Word for word, write out all of the data below.

Top of INPUT DATA

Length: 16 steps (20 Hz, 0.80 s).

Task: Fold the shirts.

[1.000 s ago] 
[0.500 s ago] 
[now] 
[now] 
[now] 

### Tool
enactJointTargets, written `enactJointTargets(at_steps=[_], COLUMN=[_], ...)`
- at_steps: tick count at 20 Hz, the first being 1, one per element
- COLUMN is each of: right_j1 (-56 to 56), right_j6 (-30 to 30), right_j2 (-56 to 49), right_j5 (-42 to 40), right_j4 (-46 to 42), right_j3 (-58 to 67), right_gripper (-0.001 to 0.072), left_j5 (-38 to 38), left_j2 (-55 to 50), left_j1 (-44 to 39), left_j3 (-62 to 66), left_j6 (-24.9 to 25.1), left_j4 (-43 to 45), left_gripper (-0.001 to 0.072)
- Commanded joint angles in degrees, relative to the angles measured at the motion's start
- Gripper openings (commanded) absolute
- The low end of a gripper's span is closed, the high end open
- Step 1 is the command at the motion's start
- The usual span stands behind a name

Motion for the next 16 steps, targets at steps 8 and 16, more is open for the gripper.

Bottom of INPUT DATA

- _EXPECTED ANSWER_
Length: 16 steps (20 Hz, 0.80 s).

Task: Fold the shirts.

[1.000 s ago] 
[0.500 s ago] 
[now] 
[now] 
[now] 

### Tool
enactJointTargets, written `enactJointTargets(at_steps=[_], COLUMN=[_], ...)`
- at_steps: tick count at 20 Hz, the first being 1, one per element
- COLUMN is each of: right_j1 (-56 to 56), right_j6 (-30 to 30), right_j2 (-56 to 49), right_j5 (-42 to 40), right_j4 (-46 to 42), right_j3 (-58 to 67), right_gripper (-0.001 to 0.072), left_j5 (-38 to 38), left_j2 (-55 to 50), left_j1 (-44 to 39), left_j3 (-62 to 66), left_j6 (-24.9 to 25.1), left_j4 (-43 to 45), left_gripper (-0.001 to 0.072)
- Commanded joint angles in degrees, relative to the angles measured at the motion's start
- Gripper openings (commanded) absolute
- The low end of a gripper's span is closed, the high end open
- Step 1 is the command at the motion's start
- The usual span stands behind a name

Motion for the next 16 steps, targets at steps 8 and 16, more is open for the gripper.

The work on this exercise is done.